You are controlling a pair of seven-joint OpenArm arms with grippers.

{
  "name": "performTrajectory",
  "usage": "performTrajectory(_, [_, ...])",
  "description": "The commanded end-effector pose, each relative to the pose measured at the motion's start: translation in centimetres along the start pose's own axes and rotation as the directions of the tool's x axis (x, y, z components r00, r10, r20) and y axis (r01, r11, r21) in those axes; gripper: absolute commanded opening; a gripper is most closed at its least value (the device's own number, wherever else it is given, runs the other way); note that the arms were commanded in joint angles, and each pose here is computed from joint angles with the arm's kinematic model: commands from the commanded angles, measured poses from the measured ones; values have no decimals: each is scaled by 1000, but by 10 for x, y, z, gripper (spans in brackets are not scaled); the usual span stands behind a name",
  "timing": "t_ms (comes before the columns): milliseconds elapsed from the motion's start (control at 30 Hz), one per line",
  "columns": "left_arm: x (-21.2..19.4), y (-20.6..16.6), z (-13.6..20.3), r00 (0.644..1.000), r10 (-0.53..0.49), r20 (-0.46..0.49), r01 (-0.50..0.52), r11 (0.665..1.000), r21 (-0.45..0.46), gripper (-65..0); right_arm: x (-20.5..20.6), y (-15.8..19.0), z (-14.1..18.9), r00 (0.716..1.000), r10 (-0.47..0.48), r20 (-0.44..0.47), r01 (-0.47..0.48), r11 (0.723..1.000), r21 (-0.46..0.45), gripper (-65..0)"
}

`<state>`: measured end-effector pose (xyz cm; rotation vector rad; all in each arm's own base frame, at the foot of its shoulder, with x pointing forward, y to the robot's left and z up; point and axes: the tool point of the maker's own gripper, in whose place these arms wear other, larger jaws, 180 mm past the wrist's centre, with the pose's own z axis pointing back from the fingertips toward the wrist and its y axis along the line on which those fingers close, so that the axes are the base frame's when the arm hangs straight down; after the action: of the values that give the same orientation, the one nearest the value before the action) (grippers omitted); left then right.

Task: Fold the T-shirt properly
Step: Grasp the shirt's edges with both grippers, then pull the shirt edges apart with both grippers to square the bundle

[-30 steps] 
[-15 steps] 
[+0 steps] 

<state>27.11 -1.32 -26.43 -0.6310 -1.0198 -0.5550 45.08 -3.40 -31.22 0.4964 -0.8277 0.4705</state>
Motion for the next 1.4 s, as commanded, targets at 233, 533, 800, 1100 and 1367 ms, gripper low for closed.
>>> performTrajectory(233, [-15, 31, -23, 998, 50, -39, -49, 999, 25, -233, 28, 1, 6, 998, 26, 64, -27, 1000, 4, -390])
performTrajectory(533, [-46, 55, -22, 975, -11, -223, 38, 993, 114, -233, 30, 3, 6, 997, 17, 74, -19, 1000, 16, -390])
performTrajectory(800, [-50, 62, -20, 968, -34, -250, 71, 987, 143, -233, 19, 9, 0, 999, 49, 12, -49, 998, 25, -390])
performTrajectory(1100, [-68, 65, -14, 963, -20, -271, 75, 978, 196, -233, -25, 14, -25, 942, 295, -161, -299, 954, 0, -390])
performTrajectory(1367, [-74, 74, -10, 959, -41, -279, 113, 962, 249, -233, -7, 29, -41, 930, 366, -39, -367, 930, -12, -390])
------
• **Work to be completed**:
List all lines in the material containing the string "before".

• **Result for this task**:
  "timing": "t_ms (comes before the columns): milliseconds elapsed from the motion's start (control at 30 Hz), one per line",
`<state>`: measured end-effector pose (xyz cm; rotation vector rad; all in each arm's own base frame, at the foot of its shoulder, with x pointing forward, y to the robot's left and z up; point and axes: the tool point of the maker's own gripper, in whose place these arms wear other, larger jaws, 180 mm past the wrist's centre, with the pose's own z axis pointing back from the fingertips toward the wrist and its y axis along the line on which those fingers close, so that the axes are the base frame's when the arm hangs straight down; after the action: of the values that give the same orientation, the one nearest the value before the action) (grippers omitted); left then right.

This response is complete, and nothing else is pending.